Word for word, copy the records that follow.

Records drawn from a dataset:
◆ ◆ ◆ ◆ ◆

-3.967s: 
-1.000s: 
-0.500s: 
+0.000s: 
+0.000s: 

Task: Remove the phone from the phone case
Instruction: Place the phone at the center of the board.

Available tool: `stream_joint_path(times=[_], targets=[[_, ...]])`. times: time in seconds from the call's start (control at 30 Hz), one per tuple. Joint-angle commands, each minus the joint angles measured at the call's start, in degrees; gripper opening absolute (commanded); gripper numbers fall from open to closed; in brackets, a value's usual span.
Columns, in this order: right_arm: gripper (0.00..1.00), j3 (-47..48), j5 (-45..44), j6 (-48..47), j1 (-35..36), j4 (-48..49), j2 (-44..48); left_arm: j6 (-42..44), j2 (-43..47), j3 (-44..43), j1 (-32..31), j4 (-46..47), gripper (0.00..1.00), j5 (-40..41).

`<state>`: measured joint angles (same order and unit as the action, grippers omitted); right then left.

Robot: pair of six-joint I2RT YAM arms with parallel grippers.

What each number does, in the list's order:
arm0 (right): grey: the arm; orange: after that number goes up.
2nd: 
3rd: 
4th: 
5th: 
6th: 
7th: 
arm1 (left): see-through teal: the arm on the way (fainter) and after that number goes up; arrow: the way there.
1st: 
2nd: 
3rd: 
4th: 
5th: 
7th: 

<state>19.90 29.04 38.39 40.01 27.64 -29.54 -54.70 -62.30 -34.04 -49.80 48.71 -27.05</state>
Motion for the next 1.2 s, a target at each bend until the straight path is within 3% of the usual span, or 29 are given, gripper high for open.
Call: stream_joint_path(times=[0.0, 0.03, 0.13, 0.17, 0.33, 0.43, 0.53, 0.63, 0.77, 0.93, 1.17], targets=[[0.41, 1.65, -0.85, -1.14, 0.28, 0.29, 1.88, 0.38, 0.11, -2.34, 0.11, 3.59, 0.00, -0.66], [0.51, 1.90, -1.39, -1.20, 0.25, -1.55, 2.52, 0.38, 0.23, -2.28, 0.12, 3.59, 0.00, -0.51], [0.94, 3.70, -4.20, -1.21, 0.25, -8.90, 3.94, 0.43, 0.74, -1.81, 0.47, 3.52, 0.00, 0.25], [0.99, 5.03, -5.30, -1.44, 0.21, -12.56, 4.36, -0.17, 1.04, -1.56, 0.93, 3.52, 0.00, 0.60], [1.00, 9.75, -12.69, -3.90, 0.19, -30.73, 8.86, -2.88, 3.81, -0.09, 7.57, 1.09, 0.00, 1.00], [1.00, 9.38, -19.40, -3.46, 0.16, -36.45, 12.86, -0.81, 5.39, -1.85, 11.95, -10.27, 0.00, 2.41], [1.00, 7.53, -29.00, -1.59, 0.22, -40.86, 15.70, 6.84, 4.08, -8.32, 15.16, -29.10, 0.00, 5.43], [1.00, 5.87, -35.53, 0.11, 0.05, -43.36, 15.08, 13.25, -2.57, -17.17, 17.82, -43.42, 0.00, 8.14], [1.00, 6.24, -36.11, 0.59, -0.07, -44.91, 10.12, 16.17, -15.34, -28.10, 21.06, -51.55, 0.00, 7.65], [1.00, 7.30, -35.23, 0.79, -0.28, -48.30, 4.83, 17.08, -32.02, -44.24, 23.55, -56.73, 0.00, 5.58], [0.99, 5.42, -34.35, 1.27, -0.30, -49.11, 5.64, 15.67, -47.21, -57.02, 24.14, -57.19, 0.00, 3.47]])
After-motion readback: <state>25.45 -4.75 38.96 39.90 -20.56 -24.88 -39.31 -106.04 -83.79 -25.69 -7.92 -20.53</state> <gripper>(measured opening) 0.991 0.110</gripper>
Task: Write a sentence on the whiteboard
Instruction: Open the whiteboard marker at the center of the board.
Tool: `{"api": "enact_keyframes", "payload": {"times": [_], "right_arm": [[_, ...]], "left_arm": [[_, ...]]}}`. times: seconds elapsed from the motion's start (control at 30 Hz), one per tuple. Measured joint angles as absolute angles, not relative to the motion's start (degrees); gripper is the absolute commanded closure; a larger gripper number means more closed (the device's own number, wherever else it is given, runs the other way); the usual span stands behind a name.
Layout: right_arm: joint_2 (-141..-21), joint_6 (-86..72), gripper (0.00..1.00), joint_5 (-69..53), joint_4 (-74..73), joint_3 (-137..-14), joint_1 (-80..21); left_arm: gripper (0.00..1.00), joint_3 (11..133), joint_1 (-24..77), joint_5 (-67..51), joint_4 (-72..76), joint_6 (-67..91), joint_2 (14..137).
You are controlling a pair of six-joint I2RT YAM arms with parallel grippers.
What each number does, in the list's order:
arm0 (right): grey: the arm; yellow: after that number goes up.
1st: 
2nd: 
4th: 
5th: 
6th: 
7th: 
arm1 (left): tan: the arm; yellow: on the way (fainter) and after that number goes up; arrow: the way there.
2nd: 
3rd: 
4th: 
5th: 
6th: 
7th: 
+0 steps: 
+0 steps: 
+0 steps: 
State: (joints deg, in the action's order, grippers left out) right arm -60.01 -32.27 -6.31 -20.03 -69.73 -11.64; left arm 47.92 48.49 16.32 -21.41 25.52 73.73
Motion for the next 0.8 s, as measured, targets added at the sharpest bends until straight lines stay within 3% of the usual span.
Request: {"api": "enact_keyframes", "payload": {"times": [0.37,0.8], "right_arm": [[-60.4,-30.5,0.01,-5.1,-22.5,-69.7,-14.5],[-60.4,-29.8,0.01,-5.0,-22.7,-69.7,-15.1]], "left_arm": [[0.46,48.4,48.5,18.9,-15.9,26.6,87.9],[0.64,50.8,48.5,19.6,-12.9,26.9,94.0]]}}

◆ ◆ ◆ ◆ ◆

Solution =>
-3.967s: 
-1.000s: 
-0.500s: 
+0.000s: 
+0.000s: 

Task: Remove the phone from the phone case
Instruction: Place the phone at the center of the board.

Available tool: `stream_joint_path(times=[_], targets=[[_, ...]])`. times: time in seconds from the call's start (control at 30 Hz), one per tuple. Joint-angle commands, each minus the joint angles measured at the call's start, in degrees; gripper opening absolute (commanded); gripper numbers fall from open to closed; in brackets, a value's usual span.
Columns, in this order: right_arm: gripper (0.00..1.00), j3 (-47..48), j5 (-45..44), j6 (-48..47), j1 (-35..36), j4 (-48..49), j2 (-44..48); left_arm: j6 (-42..44), j2 (-43..47), j3 (-44..43), j1 (-32..31), j4 (-46..47), gripper (0.00..1.00), j5 (-40..41).

`<state>`: measured joint angles (same order and unit as the action, grippers omitted); right then left.

Robot: pair of six-joint I2RT YAM arms with parallel grippers.

What each number does, in the list's order:
arm0 (right): grey: the arm; orange: after that number goes up.
2nd: 
3rd: 
4th: 
5th: 
6th: 
7th: 
arm1 (left): see-through teal: the arm on the way (fainter) and after that number goes up; arrow: the way there.
1st: 
2nd: 
3rd: 
4th: 
5th: 
7th: 

<state>19.90 29.04 38.39 40.01 27.64 -29.54 -54.70 -62.30 -34.04 -49.80 48.71 -27.05</state>
Motion for the next 1.2 s, a target at each bend until the straight path is within 3% of the usual span, or 29 are given, gripper high for open.
Call: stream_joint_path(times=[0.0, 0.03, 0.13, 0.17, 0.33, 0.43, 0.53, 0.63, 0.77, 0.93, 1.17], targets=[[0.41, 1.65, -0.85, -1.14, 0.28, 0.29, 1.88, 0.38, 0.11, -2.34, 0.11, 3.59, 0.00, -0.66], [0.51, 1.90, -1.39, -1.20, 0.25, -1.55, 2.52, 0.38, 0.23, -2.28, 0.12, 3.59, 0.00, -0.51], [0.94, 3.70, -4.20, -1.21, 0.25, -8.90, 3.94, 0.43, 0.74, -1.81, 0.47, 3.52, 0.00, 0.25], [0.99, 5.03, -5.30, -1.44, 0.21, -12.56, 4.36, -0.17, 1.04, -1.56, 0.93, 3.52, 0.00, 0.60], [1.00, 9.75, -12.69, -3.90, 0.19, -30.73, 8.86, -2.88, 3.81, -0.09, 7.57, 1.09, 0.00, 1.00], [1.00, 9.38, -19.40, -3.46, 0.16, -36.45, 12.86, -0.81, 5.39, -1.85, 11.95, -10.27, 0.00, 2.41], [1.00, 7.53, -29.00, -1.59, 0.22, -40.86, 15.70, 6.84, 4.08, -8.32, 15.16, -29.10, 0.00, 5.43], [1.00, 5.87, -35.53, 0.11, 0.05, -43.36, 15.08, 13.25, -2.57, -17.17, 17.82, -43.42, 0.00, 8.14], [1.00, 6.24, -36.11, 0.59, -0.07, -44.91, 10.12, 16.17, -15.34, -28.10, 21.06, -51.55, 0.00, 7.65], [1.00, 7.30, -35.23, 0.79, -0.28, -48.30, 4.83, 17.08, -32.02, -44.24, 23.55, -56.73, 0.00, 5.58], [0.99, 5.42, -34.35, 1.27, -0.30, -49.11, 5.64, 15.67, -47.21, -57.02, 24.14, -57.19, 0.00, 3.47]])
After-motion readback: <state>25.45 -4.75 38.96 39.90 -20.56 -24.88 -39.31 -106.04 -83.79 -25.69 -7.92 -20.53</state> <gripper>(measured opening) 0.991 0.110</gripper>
Task: Write a sentence on the whiteboard
Instruction: Open the whiteboard marker at the center of the board.
Tool: `{"api": "enact_keyframes", "payload": {"times": [_], "right_arm": [[_, ...]], "left_arm": [[_, ...]]}}`. times: seconds elapsed from the motion's start (control at 30 Hz), one per tuple. Measured joint angles as absolute angles, not relative to the motion's start (degrees); gripper is the absolute commanded closure; a larger gripper number means more closed (the device's own number, wherever else it is given, runs the other way); the usual span stands behind a name.
Layout: right_arm: joint_2 (-141..-21), joint_6 (-86..72), gripper (0.00..1.00), joint_5 (-69..53), joint_4 (-74..73), joint_3 (-137..-14), joint_1 (-80..21); left_arm: gripper (0.00..1.00), joint_3 (11..133), joint_1 (-24..77), joint_5 (-67..51), joint_4 (-72..76), joint_6 (-67..91), joint_2 (14..137).
You are controlling a pair of six-joint I2RT YAM arms with parallel grippers.
What each number does, in the list's order:
arm0 (right): grey: the arm; yellow: after that number goes up.
1st: 
2nd: 
4th: 
5th: 
6th: 
7th: 
arm1 (left): tan: the arm; yellow: on the way (fainter) and after that number goes up; arrow: the way there.
2nd: 
3rd: 
4th: 
5th: 
6th: 
7th: 
+0 steps: 
+0 steps: 
+0 steps: 
State: (joints deg, in the action's order, grippers left out) right arm -60.01 -32.27 -6.31 -20.03 -69.73 -11.64; left arm 47.92 48.49 16.32 -21.41 25.52 73.73
Motion for the next 0.8 s, as measured, targets added at the sharpest bends until straight lines stay within 3% of the usual span.
Request: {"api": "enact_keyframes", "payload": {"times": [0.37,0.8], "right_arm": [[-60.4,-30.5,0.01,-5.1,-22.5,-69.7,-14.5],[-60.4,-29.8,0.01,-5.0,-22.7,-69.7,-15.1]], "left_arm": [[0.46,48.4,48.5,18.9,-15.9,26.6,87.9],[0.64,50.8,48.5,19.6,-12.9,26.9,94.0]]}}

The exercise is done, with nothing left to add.